Le Japon, leader du mouvement mondial contre les armes nucléaires

Le drame de Nagasaki n’est malheureusement pas la seule plaie radioactive que porte le Japon. Le 6 août 1945, une première bombe atomique, « Little Boy », avait réduit en cendres la ville d’Hiroshima, et fait près de 140.000 morts. Les bombardements d’Hiroshima et Nagasaki, en pleine deuxième guerre mondiale, ont alors poussé le Japon à capituler. Le 2 septembre 1945, un traité fut signé entre les représentants de l’empereur japonais Hirohito et du président américain, Harry Truman. Douze ans après, en décembre 1967, le gouvernement japonais s’est résolument engagé à adopter ses trois « principes nucléaires » à savoir : ne pas fabriquer, posséder ou laisser entrer sur son territoire d’armes nucléaires.
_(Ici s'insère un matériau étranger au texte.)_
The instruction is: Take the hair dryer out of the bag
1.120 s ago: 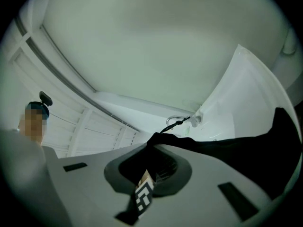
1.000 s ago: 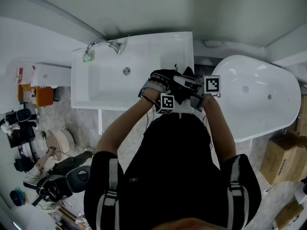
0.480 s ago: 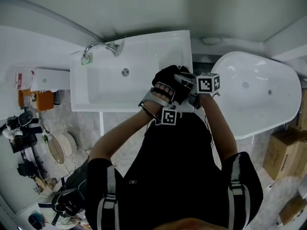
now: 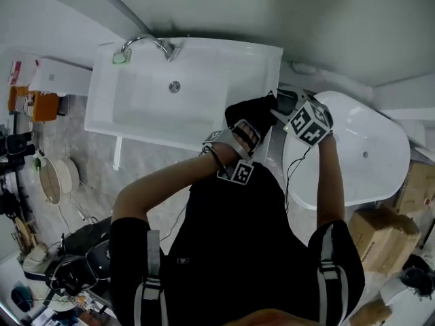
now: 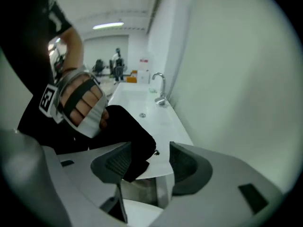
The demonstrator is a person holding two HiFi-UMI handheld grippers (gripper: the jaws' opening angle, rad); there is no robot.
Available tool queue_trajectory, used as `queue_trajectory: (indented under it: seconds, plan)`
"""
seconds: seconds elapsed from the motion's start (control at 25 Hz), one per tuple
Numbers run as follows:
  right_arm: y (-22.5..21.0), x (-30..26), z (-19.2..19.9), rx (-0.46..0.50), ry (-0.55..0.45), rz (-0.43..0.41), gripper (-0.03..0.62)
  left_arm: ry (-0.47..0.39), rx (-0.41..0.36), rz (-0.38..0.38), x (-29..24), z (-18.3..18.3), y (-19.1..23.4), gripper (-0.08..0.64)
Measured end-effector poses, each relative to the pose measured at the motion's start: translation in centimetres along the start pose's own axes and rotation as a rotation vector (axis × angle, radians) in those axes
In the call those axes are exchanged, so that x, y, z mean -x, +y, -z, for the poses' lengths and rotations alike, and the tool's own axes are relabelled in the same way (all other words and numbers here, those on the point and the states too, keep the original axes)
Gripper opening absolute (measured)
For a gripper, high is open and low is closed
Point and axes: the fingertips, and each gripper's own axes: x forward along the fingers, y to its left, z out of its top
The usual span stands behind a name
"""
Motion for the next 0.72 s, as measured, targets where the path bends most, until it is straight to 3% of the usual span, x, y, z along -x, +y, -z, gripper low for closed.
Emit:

Un engagement dont se souvient le peuple nippon, 70 ans après. « En tant que seul pays au monde à avoir subi une attaque nucléaire en temps de guerre, je réaffirme ma détermination à jouer un rôle d’exemple dans la recherche d’un monde sans armes nucléaires et dans le maintien des trois principes du non-nucléaire », déclarait le premier ministre Shinzo Abe, le 9 août 2015. Le 15 août marque ainsi la renaissance du Japon sur le plan politique, social, économique et fait rappeler son engagement à lutter efficacement contre les armes nucléaires.